## Required action
Please set the lines down again exactly, from the top of the entries through the line that contains "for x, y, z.".
----- Source data -----
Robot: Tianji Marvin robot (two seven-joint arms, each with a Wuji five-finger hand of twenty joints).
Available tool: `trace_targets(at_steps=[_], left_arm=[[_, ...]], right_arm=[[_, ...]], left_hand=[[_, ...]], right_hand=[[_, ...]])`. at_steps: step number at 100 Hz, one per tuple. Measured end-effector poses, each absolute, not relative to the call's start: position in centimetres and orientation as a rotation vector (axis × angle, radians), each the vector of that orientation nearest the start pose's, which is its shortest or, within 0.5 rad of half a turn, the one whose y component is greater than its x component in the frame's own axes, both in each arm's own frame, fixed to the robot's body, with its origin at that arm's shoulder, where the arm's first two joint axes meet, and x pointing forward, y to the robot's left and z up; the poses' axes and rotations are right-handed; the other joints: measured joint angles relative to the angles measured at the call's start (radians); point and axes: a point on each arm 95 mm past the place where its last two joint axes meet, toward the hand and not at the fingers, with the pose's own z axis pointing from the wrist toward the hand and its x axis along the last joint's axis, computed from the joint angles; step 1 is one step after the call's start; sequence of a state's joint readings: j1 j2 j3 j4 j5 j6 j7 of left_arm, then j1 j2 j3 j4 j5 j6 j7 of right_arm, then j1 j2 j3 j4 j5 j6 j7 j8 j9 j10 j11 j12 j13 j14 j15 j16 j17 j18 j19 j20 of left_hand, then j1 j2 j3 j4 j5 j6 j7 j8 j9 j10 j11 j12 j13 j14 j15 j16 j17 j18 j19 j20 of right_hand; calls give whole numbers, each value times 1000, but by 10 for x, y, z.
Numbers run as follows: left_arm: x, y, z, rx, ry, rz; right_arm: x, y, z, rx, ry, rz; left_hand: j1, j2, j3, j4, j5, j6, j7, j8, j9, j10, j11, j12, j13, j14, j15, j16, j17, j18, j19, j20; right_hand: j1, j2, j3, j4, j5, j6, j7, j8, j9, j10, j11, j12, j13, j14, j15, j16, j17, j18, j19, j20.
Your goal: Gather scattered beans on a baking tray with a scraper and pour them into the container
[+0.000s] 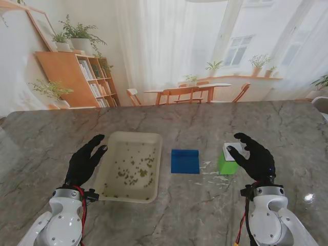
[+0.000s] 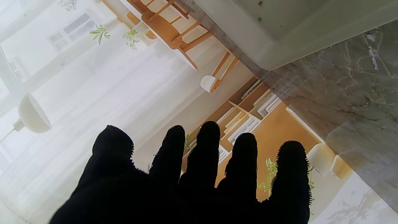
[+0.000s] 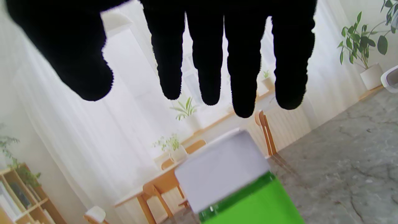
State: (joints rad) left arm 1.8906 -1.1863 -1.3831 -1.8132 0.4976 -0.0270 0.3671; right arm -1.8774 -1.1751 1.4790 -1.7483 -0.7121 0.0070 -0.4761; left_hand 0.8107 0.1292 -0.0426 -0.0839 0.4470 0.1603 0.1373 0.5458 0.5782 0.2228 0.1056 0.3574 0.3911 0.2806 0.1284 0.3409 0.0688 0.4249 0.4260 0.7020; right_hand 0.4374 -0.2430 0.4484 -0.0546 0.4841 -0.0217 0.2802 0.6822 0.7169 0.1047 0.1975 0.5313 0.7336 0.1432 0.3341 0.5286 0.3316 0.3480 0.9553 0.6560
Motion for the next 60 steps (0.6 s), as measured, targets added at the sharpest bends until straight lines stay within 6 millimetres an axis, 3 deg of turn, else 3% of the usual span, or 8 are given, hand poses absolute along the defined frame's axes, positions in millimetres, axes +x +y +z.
trace_targets(at_steps=[33, 49, 60], left_arm=[[321, 23, -310, -1612, 695, -1889], [321, 22, -310, -1604, 706, -1882], [323, 20, -311, -1636, 702, -1886]], right_arm=[[331, -81, -298, 1301, 724, 1712], [333, -99, -287, 1279, 817, 1709], [332, -115, -285, 1336, 898, 1704]], left_hand=[[0, 0, 0, 0, 0, 0, 0, 0, 0, 0, 0, 0, 0, 0, 0, 0, 0, 0, 0, 0], [0, 0, 0, 0, 0, 0, 0, 0, 0, 0, 0, 0, 0, 0, 0, 0, 0, 0, 9, 0], [0, 0, 0, 0, 0, 0, 0, 0, 0, 0, 0, 0, 0, 0, 0, 0, 0, 0, 9, 0]], right_hand=[[0, -21, -1, 0, -16, 18, -14, -1, -25, 0, -3, 0, -4, 0, -19, 0, -7, 0, -41, 0], [-33, -42, 2, 0, -107, 79, -84, -29, -114, 0, -29, -24, -82, -11, -103, -66, -50, -34, -140, -95], [-54, -68, 16, 0, -182, 169, -151, -62, -194, 9, -67, -61, -165, -19, -167, -132, -98, -46, -213, -157]])
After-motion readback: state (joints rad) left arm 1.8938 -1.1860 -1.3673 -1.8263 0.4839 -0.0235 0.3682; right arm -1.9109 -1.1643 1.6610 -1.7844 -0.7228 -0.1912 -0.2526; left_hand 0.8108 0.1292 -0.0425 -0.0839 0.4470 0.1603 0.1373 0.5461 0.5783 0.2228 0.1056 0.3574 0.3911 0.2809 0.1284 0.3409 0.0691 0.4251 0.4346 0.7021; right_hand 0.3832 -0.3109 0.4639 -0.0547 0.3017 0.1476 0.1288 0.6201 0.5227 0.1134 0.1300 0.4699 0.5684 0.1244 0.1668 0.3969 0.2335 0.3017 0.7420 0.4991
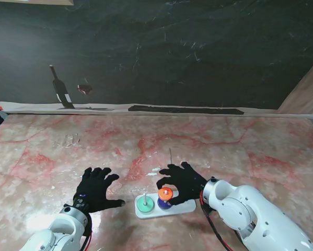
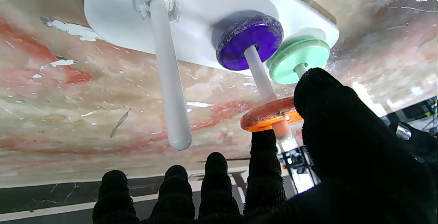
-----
## Your solution
Robot: Tianji Marvin robot (two seven-joint arms, each with a Wuji five-finger hand of twenty joints).
Available tool: `trace_targets(at_steps=[_], left_arm=[[_, ...]], right_arm=[[_, ...]], left_hand=[[_, ...]], right_hand=[[_, ...]])`. at_steps: step number at 100 Hz, one per tuple. Measured end-effector poses, each absolute, not relative to the call's start: position in centimetres and orientation as a rotation vector (axis × angle, radians), each the vector of that orientation nearest the start pose's, which is its shortest or, within 0.5 rad of half a turn, the one whose y component is greater than its x component in the frame's own axes, both in each arm's own frame, fixed to the robot's body, with its origin at that arm's shoulder, where the arm's first two joint axes meet, and x pointing forward, y to the robot's left and z up; the poses' axes and rotations are right-handed; the other joints: measured joint angles relative to the angles measured at the call's start (radians); point and axes: a point on each arm 95 mm past the place where its last two joint axes meet, toward the hand and not at the fingers, with the pose's own z axis pointing from the wrist toward the hand and its x axis along the last joint's axis, computed from the joint angles; step 1 is one step after the call's start; sequence of a state's joint readings: j1 j2 j3 j4 j5 j6 j7 of left_arm, then j1 j2 j3 j4 j5 j6 j7 of right_arm, then j1 j2 j3 j4 j5 j6 j7 j8 j9 j10 j11 j12 j13 j14 j15 j16 j17 j18 j19 j20 of left_hand, then j1 j2 j3 j4 j5 j6 j7 j8 j9 j10 j11 j12 j13 j14 j15 j16 j17 j18 j19 j20 of right_hand; calls give whole numbers, each value times 1000, but by 10 for x, y, z.

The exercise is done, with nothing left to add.